ASSIGNED TASK -
Below is a listing from which only part is wanted; return exactly the lines from the one with "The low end" up to and including the one with "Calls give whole".

PROVIDED DATA -
::::

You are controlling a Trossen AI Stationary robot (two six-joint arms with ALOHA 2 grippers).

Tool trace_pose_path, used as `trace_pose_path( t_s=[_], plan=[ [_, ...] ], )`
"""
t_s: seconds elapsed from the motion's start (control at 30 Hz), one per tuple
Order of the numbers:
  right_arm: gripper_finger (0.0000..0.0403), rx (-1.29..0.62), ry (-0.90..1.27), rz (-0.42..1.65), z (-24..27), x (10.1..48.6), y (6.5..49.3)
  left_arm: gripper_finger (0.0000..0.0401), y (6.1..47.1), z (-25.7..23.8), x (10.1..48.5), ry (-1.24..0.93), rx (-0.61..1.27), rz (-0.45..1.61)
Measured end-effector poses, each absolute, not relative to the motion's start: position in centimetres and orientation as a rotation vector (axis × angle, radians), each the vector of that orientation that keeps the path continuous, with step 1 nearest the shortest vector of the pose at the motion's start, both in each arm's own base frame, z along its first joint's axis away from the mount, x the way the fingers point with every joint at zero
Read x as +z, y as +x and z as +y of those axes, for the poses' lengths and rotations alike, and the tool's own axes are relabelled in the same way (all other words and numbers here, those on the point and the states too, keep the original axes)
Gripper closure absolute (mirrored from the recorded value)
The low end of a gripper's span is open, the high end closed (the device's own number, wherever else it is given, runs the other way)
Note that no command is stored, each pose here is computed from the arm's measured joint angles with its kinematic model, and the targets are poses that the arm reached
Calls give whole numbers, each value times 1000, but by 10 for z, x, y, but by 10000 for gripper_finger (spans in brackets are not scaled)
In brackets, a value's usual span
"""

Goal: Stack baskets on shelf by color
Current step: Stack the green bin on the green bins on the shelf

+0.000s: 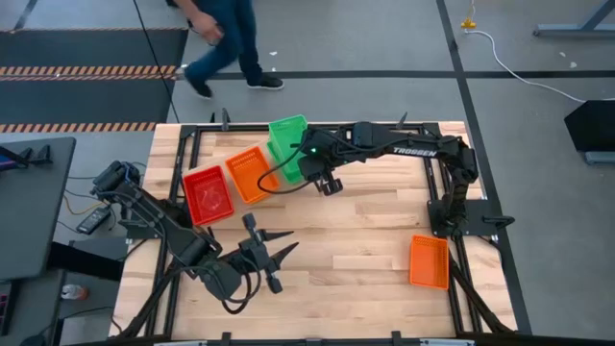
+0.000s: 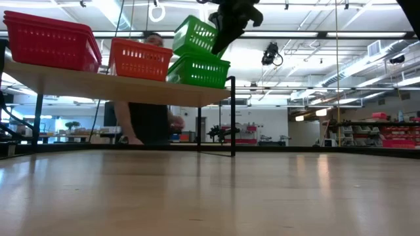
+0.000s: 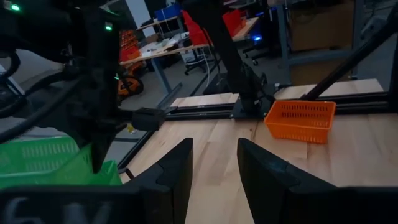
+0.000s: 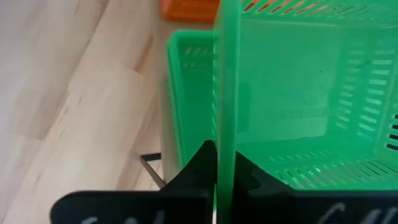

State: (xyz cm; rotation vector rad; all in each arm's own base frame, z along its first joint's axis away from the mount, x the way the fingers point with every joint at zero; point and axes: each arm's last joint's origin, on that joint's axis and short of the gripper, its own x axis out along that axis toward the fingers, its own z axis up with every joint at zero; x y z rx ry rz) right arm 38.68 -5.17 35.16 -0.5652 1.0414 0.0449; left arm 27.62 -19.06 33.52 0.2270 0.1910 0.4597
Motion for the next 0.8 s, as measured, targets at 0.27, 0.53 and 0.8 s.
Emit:
trace_pose_path(
  t_s=[0.27,0.53,0.8],
  plan=[
    [367,41,-558,1059,-54,351,385,268,272,-194,338,211,423,187],
    [333,41,-558,1063,-54,351,385,268,271,-195,338,205,419,182],
    [284,17,-569,1071,-55,351,385,268,271,-195,338,204,419,181]
  ],
)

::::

SOLVED EXERCISE -
The low end of a gripper's span is open, the high end closed (the device's own number, wherever else it is given, runs the other way)
Note that no command is stored, each pose here is computed from the arm's measured joint angles with its kinematic model, and the targets are poses that the arm reached
Calls give whole numbers, each value times 1000, but by 10 for z, x, y, but by 10000 for gripper_finger (spans in brackets are not scaled)

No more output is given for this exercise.